WORK REQUEST
Look through the listing below for the string "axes". Show each line where it occurs.

MATERIAL PROVIDED
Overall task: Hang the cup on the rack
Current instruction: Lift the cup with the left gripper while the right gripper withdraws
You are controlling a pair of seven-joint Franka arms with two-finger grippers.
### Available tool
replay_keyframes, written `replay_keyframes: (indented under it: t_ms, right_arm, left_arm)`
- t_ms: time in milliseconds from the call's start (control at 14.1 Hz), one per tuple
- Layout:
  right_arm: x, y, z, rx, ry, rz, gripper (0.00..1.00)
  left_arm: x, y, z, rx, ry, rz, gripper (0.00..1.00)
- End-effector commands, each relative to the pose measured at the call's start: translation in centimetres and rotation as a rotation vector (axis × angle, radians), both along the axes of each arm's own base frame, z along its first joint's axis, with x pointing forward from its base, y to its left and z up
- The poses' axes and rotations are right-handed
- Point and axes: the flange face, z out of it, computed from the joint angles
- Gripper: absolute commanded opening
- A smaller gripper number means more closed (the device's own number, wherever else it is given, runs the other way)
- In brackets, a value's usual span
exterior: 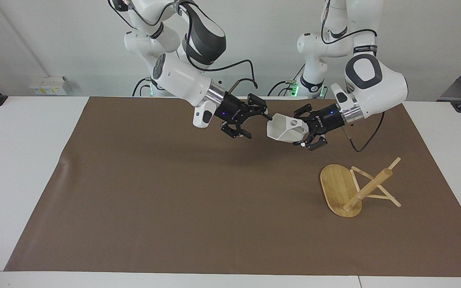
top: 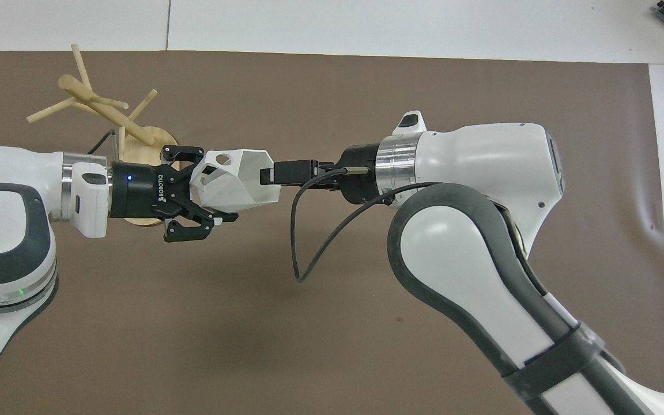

EXERCISE RESPONSE
- End-effector commands, each relative to the pose measured at the call's start: translation in centimetres and rotation as a rotation vector (axis × angle, radians), both along the axes of each arm's own base frame, z along its first joint's axis, with x pointing forward from its base, y to its left and z up
- The poses' axes and rotations are right-handed
- Point and axes: the flange face, z out of it, computed from the joint angles

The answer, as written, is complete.